Une sorte de raz de marrée nous a
submergé lundi dernier au lendemain des élections européennes. Tous les titres
des journaux français et d’une partie des journaux étrangers, ont affiché en page Une le portrait de Marine Le Pen, visage
éclatant, bras ouverts, souriante et victorieuse. Son parti a gagné les
élections. Il est devenu en une journée le premier parti politique de France.
Un votant sur quatre, seul et enfermé
dans son isoloir, a choisi de glisser un bulletin du Front National dans l’enveloppe.
L’ensemble de la Presse a reproduit
le même titre ; Pas tous cependant car le journal La Croix n’a pas succombé à cette tentation.
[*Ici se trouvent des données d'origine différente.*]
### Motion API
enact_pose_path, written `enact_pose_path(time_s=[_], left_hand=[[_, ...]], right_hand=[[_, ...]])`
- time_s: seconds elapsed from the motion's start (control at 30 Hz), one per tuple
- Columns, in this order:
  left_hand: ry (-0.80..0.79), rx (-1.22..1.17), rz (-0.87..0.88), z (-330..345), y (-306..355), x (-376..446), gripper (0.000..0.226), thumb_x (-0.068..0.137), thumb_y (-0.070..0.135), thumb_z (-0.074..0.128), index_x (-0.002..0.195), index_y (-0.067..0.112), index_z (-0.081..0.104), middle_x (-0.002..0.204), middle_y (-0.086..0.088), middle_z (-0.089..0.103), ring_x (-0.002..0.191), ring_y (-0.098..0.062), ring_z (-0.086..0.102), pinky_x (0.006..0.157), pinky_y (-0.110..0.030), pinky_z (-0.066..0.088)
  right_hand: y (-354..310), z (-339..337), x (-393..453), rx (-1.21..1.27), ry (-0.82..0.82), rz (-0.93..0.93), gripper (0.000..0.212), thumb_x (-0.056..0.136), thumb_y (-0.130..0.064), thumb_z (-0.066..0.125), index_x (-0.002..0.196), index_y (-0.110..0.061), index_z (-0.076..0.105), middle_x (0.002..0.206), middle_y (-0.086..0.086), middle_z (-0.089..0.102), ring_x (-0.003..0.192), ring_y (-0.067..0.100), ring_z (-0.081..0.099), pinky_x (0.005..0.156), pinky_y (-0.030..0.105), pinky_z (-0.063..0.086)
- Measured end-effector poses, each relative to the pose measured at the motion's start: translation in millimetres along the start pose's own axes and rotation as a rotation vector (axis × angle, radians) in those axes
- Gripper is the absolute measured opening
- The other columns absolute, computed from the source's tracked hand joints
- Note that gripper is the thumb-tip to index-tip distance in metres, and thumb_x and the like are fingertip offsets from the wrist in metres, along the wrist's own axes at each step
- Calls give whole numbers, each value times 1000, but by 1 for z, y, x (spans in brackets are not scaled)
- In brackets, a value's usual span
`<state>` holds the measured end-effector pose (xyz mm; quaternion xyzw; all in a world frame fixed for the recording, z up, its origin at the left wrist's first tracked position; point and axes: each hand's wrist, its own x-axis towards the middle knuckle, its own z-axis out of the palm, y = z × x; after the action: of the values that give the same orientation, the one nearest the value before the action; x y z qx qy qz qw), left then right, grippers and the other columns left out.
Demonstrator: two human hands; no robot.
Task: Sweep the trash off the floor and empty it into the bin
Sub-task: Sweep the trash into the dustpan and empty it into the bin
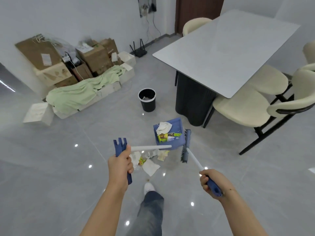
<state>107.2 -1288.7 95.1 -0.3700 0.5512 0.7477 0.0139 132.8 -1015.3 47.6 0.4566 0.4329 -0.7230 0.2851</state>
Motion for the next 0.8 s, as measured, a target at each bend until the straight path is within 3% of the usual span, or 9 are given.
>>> enact_pose_path(time_s=[0.43,0.8], left_hand=[[19,-137,-16,108,120,180,22,90,20,64,74,13,51,40,8,32,32,-4,24,32,-15,22],[98,-387,16,193,154,267,23,93,19,58,72,16,52,39,10,31,30,-3,25,30,-15,22]], right_hand=[[-176,111,70,-87,-31,-9,21,94,-5,48,75,-11,41,47,0,43,29,7,42,27,17,32],[-338,146,153,-162,-162,127,23,95,-8,46,72,-8,47,45,4,51,29,11,49,29,16,37]])
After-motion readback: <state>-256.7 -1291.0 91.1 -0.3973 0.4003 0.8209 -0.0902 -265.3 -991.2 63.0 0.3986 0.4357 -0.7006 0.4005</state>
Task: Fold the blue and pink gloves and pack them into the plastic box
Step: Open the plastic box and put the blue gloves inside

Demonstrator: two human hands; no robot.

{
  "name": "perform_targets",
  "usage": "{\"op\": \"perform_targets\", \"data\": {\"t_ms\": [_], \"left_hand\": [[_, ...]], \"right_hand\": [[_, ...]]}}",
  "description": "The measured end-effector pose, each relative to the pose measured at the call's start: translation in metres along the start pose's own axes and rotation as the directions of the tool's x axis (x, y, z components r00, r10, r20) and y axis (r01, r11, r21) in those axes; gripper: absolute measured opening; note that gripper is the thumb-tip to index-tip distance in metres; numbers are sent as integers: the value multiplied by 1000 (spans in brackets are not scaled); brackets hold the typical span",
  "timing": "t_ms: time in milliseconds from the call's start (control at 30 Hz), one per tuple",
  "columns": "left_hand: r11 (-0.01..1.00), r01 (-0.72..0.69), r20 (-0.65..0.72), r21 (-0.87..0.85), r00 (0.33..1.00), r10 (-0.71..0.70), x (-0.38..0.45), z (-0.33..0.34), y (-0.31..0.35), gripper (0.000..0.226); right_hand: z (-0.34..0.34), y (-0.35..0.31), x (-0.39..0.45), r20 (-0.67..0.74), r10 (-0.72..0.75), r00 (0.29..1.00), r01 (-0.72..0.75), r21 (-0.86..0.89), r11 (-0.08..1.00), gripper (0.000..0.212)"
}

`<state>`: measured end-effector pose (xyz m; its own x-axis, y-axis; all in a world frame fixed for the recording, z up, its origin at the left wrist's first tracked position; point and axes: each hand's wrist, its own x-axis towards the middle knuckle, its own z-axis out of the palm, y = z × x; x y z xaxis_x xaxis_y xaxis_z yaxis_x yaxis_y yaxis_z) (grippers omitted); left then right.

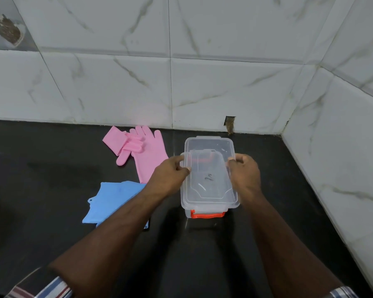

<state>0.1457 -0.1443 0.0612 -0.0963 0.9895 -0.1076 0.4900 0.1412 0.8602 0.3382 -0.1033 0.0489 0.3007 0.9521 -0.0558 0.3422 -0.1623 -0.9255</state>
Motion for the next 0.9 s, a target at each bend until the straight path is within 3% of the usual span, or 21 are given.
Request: {"op": "perform_targets", "data": {"t_ms": [133,267,400,567,767,900], "left_hand": [[979,-123,-71,-166,991,112,0,-9,25,33],[925,-321,-159,-201,943,293,3,-9,46,30],[914,-399,-103,-77,915,391,9,4,43,30],[937,-335,-41,102,939,340,11,23,26,30],[957,-173,-161,232,963,214,15,27,-1,31],[976,-80,-223,204,967,126,15,26,-16,29]], "right_hand": [[-28,-22,2,9,25,1000,-26,348,937,19],[-64,-30,17,34,118,992,-120,480,869,40],[-90,-18,19,260,146,954,-258,474,842,30],[-91,28,19,174,205,963,-263,461,847,21],[-94,86,26,53,350,935,-340,407,848,29],[-92,109,28,19,393,919,-373,361,855,24]]}}
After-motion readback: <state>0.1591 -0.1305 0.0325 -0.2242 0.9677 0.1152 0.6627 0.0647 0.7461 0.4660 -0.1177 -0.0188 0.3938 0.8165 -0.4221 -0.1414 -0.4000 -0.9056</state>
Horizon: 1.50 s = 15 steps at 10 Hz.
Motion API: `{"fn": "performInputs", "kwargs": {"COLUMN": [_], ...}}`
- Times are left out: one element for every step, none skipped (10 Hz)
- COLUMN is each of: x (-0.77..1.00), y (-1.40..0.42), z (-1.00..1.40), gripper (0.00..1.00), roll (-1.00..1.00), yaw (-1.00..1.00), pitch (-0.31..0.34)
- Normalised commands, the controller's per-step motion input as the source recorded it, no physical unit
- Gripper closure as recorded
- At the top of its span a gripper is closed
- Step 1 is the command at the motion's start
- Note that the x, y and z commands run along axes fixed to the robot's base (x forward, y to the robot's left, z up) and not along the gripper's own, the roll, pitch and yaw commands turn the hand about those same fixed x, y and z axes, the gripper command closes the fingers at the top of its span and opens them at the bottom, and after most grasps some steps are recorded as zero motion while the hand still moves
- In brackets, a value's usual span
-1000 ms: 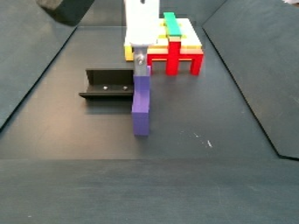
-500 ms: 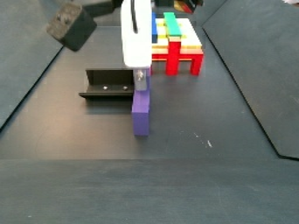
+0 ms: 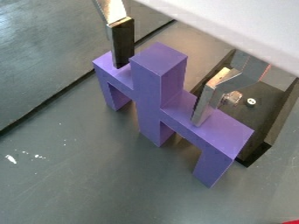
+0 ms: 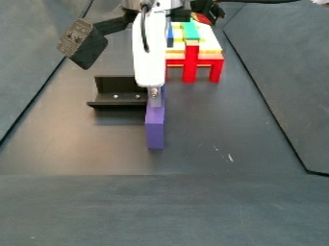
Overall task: Pick up the purple object. Move up. Move to above the board. Insert the purple object.
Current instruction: Pick up the purple object.
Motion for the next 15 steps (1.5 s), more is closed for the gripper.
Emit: {"fn": "performInputs", "kwargs": {"x": [0.0,0.0,0.0,0.0,0.0,0.0,0.0,0.0,0.0,0.0,0.0,0.0,0.0,0.0,0.0], "y": [0.0,0.0,0.0,0.0,0.0,0.0,0.0,0.0,0.0,0.0,0.0,0.0,0.0,0.0,0.0], "z": [0.0,0.0,0.0,0.0,0.0,0.0,0.0,0.0,0.0,0.0,0.0,0.0,0.0,0.0,0.0], "gripper": [1.0,1.0,1.0,1.0,1.0,1.0,1.0,1.0,1.0,1.0,1.0,1.0,1.0,1.0,1.0], "roll": [0.0,0.0,0.0,0.0,0.0,0.0,0.0,0.0,0.0,0.0,0.0,0.0,0.0,0.0,0.0], "yaw": [0.0,0.0,0.0,0.0,0.0,0.0,0.0,0.0,0.0,0.0,0.0,0.0,0.0,0.0,0.0], "pitch": [0.0,0.0,0.0,0.0,0.0,0.0,0.0,0.0,0.0,0.0,0.0,0.0,0.0,0.0,0.0]}}
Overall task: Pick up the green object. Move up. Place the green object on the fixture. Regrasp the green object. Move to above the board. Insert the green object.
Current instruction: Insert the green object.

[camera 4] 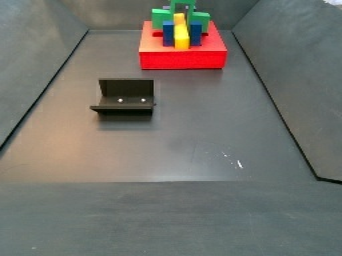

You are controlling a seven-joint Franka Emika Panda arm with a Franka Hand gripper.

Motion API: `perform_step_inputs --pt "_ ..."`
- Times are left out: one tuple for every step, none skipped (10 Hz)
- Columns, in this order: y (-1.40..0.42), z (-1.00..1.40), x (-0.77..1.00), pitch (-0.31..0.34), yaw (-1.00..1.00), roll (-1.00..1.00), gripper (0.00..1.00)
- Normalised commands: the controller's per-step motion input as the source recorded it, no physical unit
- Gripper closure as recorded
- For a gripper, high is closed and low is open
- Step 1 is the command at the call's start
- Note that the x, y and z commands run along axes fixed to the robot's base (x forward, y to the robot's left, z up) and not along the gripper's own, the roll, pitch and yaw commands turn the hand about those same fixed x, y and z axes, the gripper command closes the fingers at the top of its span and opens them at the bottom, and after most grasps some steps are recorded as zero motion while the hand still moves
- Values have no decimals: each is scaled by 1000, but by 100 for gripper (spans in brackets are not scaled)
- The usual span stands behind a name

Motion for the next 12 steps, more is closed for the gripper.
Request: perform_step_inputs --pt "-11 -29 211 160 -194 17 100" --pt "0 -14 123 83 -83 0 100" --pt "0 -77 0 49 -9 0 100" --pt "-29 -126 0 99 -20 20 100" --pt "-20 -171 0 126 -9 4 100" --pt "-23 -169 0 130 0 0 100" --pt "-6 -103 23 136 0 0 100" --pt "-14 -69 111 143 0 13 100" --pt "-40 -54 146 144 0 1 100" --pt "-111 0 211 164 0 0 100" --pt "-140 -6 231 183 0 6 100" --pt "-120 -23 234 181 0 9 100"
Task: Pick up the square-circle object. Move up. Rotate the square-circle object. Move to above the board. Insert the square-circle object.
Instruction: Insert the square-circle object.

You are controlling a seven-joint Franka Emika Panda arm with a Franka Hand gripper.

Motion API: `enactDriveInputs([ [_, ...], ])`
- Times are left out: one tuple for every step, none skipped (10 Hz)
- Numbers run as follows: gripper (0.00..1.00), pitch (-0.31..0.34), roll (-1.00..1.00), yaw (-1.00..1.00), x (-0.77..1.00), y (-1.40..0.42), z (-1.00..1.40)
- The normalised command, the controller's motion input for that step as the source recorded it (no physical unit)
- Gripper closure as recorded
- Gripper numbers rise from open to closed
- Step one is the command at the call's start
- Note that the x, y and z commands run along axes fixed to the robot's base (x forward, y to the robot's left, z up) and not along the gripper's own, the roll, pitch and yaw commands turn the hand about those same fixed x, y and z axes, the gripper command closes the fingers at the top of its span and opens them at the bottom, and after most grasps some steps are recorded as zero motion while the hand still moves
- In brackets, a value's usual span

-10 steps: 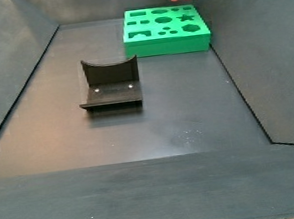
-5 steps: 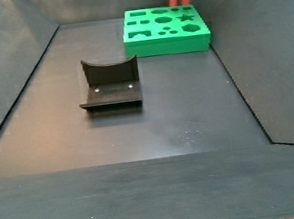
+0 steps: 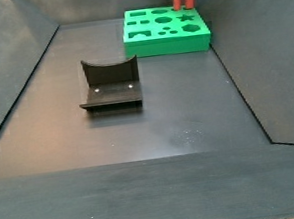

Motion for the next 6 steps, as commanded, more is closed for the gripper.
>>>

La Croix a imprimé sur sa page Une
le Pape François priant devant le mur qui enferme les Palestiniens dans la plus
grande prison du monde.
Il y avait de la part du journal
chrétien comme un défi face à l’actualité journalistique. Peut-être y avait-il une
volonté de ne pas crier avec les loups ?
On a expliqué à longueur de
colonnes les raisons qui ont produit le vote de dimanche dernier : la crise,
le chômage de masse, la misère, l’austérité, les promesse non tenues, l’injustice,
le sentiment d’être considéré comme quantité négligeable, les scandales à
répétition, les détournements d’argent public par les hommes politiques,..
toutes ces informations quotidiennes qui dès lundi ont poursuivi leur travail
de sape dans l’opinion.
Et parmi les candidats, Marine Le
Pen avec ses colistiers, est apparue au plus grand nombre comme la seule
capable de trouver les remèdes. Oui au plus grand nombre.
Mais nous avons tous appris que
le nombre ne fait pas la vérité. On sait même que la vérité peut être
minoritaire pendant longtemps avant d’apparaître comme évidente aux yeux de
tous.
La vérité n’a rien à voir avec le
nombre, elle peut même s’y opposer. L’histoire nous l’apprend chaque jour.
La vérité et même le droit et la
justice ne se trouvent pas dans la tyrannie du nombre ; elle n’est pas la
tyrannie de l’opinion, celle de la majorité à un instant donné.
La question de la démocratie dont
l’unique forme actuelle proposée se situe dans le système électoral majoritaire
nous est soudainement posée par le résultat de ce vote.
La même question traverse aussi
l’Ukraine dont la partie Est a voté massivement lors d’un référendum pour une
séparation d’avec Kiev et un rapprochement avec la Russie, alors que la partie
Ouest vient d’élire cette semaine un président qui souhaite un rapprochement
avec l’Europe. Cette situation issue des urnes nous mène droit vers la guerre
civile.
La même question se pose encore
cette semaine suite à l’élection annoncée du nouveau président égyptien Al-Sissi,
ancien bras droit de Moubarak qui fut pourtant chassé par les manifestants de
la Place Tahrir en 2011. N’oublions pas que la révolution égyptienne se solda
lors d’une première phase électorale par l’arrivée au pouvoir des Frères
musulmans qui n’étaient pourtant pas partie prenante dans ce qui a été nommé le
Printemps arabe.
La démocratie dans son sens
premier signifie le pouvoir du peuple. La question aujourd’hui
qu’il est légitime de se poser est bien celle du système électoral proposé dans
le monde entier. Est-il à même de garantir au peuple la liberté, la justice, la
paix ?
Ce système n’est-il pas en
définitive le signe d’une démocratie de basse intensité qui de fait nous
empêche de penser ?
Ne faudrait-il pas démocratiser
la démocratie ? La renforcer par une plus grande participation des
citoyens aux décisions. Une forme nouvelle de démocratie reste à inventer. Tel
est bien le défi actuel qui est posé au monde entier.